Though particularly interesting for ASIC implementations where the hardware is unchangeable and all flexibility must come from the software, the I/O Processor is also a good option for FPGA designs by replacing random logic with shared uses of block RAMs.
16 tasks run in parallel, with the highest priority task that is not blocked having full use of the processor in the next clock cycle. Task 15 has the highest priority of all and 0 the lowest.
The RAM stores the 16 program counters, 16 wake up values, the actual machine code for all the threads and all the state for these thread. A second port for this RAM (read-only) sends data to the video circuits.

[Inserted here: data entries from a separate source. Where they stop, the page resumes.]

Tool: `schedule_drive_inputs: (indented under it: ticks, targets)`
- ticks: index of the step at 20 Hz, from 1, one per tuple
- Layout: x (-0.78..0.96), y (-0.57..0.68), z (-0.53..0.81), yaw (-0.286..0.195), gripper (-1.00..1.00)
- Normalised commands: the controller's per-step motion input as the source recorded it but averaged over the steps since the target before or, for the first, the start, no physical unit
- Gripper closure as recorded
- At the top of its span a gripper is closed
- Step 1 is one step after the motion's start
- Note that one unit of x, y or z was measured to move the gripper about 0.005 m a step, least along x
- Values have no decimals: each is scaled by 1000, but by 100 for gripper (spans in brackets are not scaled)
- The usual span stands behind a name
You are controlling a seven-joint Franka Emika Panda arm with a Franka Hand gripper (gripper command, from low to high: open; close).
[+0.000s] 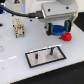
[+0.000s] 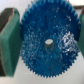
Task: Insert the blue gear onto the right peg, followed by the red gear
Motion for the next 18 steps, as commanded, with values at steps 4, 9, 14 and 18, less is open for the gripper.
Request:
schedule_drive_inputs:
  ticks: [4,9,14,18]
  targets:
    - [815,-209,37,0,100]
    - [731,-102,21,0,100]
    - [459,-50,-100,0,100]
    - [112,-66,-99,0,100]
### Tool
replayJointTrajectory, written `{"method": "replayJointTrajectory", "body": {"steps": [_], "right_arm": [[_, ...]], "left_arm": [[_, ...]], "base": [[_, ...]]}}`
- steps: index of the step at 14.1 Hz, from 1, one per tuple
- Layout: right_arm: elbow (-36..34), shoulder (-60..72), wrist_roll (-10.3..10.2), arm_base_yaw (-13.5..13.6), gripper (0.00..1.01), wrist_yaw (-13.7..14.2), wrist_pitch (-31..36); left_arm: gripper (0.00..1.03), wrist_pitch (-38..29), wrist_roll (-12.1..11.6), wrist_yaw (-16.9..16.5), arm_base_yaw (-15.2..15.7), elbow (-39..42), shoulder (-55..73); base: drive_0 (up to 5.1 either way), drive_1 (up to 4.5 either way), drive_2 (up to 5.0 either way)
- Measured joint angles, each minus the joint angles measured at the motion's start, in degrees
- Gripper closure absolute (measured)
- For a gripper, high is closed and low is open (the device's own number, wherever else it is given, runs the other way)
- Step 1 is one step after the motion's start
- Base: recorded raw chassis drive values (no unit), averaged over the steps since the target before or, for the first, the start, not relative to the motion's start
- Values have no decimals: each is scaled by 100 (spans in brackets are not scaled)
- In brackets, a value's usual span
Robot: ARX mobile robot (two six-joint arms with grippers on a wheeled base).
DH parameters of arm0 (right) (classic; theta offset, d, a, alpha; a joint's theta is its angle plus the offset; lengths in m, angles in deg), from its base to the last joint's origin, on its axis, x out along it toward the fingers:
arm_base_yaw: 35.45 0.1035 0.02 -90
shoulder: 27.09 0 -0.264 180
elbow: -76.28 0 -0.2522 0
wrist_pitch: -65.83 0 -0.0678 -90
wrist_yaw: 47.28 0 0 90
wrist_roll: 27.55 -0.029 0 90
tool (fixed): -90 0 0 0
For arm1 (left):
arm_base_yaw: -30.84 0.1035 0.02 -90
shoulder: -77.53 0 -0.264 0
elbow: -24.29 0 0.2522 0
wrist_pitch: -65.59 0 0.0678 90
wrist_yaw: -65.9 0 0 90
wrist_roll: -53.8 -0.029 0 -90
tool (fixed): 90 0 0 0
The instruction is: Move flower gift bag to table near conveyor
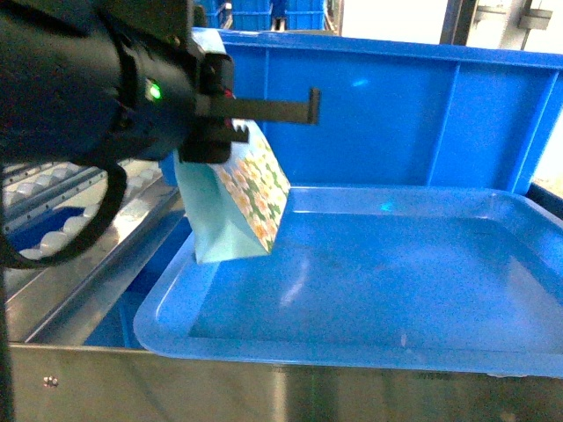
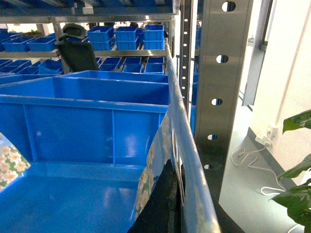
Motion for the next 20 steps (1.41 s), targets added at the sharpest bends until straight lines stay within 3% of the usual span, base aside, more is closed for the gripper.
{"method": "replayJointTrajectory", "body": {"steps": [6,7,8,9,11,20], "right_arm": [[0,0,0,0,99,0,0],[0,0,0,0,99,0,0],[0,0,0,0,99,2,0],[0,0,0,7,99,2,4],[-4,0,0,4,99,9,9],[-7,0,-2,4,99,2,-4]], "left_arm": [[101,-407,-682,367,343,1025,-1930],[101,-317,-763,756,291,1475,-2708],[101,31,-907,1812,-560,2376,-4146],[101,2,-1014,1985,-647,2448,-4319],[101,-17,-1014,1971,-662,2448,-4332],[101,-15,-1014,1982,-660,2448,-4339]], "base": [[0,0,0],[0,0,0],[0,0,0],[0,0,0],[0,0,0],[-471,265,265]]}}
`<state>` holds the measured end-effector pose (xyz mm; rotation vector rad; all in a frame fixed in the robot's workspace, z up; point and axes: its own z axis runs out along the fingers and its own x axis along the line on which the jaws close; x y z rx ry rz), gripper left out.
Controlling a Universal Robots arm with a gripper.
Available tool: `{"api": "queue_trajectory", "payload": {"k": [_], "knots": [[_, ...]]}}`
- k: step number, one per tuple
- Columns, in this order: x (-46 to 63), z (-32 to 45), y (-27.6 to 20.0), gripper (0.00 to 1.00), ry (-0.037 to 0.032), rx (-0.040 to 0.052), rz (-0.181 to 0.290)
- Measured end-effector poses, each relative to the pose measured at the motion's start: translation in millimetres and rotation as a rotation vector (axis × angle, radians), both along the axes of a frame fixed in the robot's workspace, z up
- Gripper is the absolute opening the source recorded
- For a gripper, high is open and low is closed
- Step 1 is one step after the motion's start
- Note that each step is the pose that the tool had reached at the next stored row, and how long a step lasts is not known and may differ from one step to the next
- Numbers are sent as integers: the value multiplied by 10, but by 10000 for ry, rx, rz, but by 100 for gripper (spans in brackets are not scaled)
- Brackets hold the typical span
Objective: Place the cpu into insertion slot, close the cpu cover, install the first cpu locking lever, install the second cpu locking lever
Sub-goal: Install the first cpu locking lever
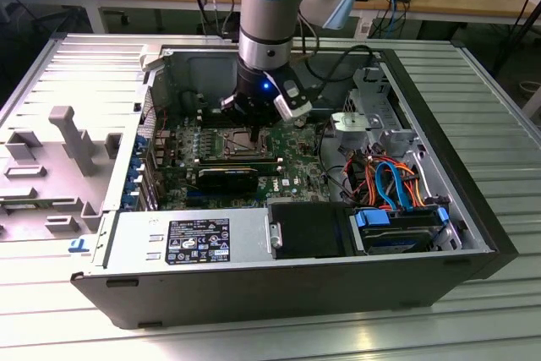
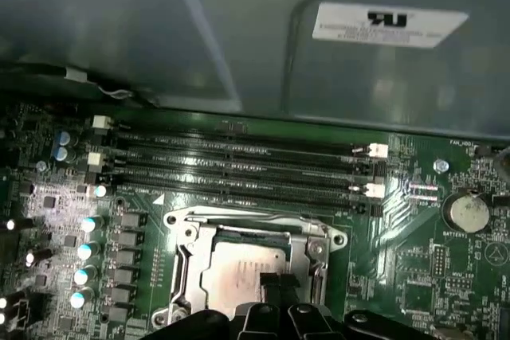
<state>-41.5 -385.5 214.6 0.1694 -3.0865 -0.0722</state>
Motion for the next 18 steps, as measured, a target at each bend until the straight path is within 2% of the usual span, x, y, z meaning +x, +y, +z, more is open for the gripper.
{"api": "queue_trajectory", "payload": {"k": [2,4,7,9,16,18], "knots": [[1,1,-36,11,1,-1,0],[1,12,-48,11,1,2,-1],[2,52,-52,11,0,10,0],[2,117,-55,11,0,30,0],[2,266,-56,11,0,86,0],[2,274,-56,11,0,89,0]]}}
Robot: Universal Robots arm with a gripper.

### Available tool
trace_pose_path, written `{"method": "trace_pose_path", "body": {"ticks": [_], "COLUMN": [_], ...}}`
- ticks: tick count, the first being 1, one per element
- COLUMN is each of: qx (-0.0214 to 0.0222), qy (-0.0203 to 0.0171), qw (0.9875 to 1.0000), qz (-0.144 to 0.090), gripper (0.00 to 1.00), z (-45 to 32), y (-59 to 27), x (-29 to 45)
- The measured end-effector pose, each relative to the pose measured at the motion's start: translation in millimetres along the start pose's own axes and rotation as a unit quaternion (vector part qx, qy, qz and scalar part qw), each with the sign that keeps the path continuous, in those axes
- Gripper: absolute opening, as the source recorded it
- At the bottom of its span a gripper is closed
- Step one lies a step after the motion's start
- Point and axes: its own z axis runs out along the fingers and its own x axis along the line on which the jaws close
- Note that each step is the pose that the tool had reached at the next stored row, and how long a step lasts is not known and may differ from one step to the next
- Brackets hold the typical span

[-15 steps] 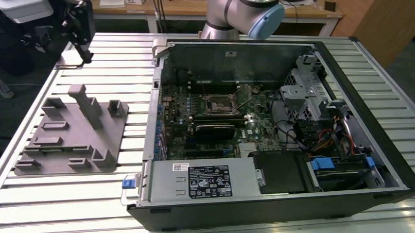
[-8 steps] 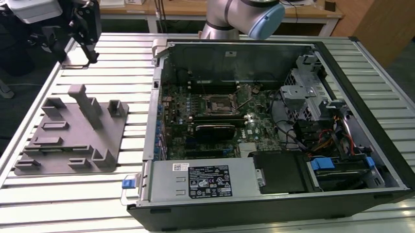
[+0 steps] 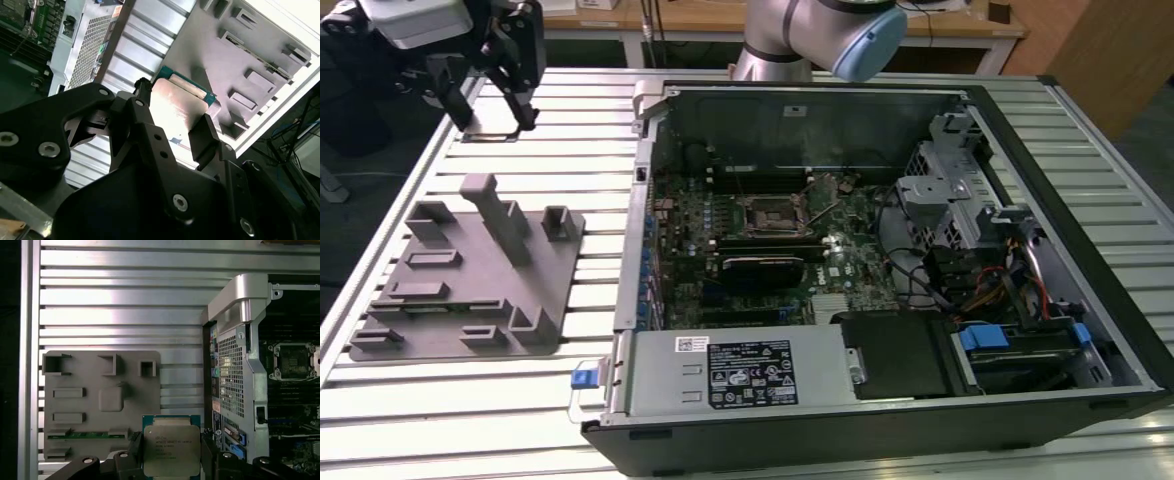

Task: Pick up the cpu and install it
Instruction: 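Pick up the cpu and move it towards the insertion slot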

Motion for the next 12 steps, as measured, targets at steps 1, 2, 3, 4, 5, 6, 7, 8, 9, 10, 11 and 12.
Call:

On the Oliver truck terminal, the following tasks are used (when the USB port is not available, though it is likely that the USB will get its own I/O processor):
| Task || Name || Description|
| 15 || wait || makes the single comparison circuit do the work of 16. The other tasks make requests to be wakened at a specific clock cycle (as indicated by a 16 bit counter running at 54MHz, which cycles every 1.21 ms). The comparison is set to the value of the soonest requested cycle and then the task goes to sleep. When it wakes up it also wakes up the indicated task (though since that has a lower priority it will have to wait for task 15 to finish its job first), and it finds the next soonest requested cycle and sets the comparison register to that.|
| 14 || addWait || receives a request from other tasks to be woken at a given clock cycle and then changes the tables used by task 15 so this will happen. Care is taken so that being interrupted by task 15 doesn't cause a conflict|
| 13 || videoBuf || reads four words from memory into the video buffer|
| 12 || videoV || generates the vertical timing for the video. It can also change the program counter for task 11 (which is suspended at this point) to select between different kinds of horizontal lines|
| 11 || videoH || generates the horizontal timing for the video. It wakes up task 12 once per line|
| 10 || videoChroma || accepts requests from the main processor to change the setting for the chroma frequency|
| 9 |
| 8 || barcode || detects pulse widths in the bar code reader input|
| 7 || lcd || sends data to the liquid crystal display|
| 6 || sound || reads a byte of memory and sends it to the audio DAC|
| 5 || com2RX || receive data for serial port 2|
| 4 || com1RX || receive data for serial port 1|
| 3 || com2TX || transmit data for serial port 2|
| 2 || com1TX || transmit data for serial port 1|
| 1 || keyboard || scans the keys to check for any change|
| 0 || rtc || keeps track of the real time|
The processor has a register based architecture (2 address). Each task has its own 8 register bank, with register 7 being the program counter (bit 15 of register 7 is the flag which normally indicates whether the previous result was zero, but can have other meanings for some instructions). So 128 words of memory (3F80 to 3FFF) are registers, though the registers for any unused task can be used for data or instructions.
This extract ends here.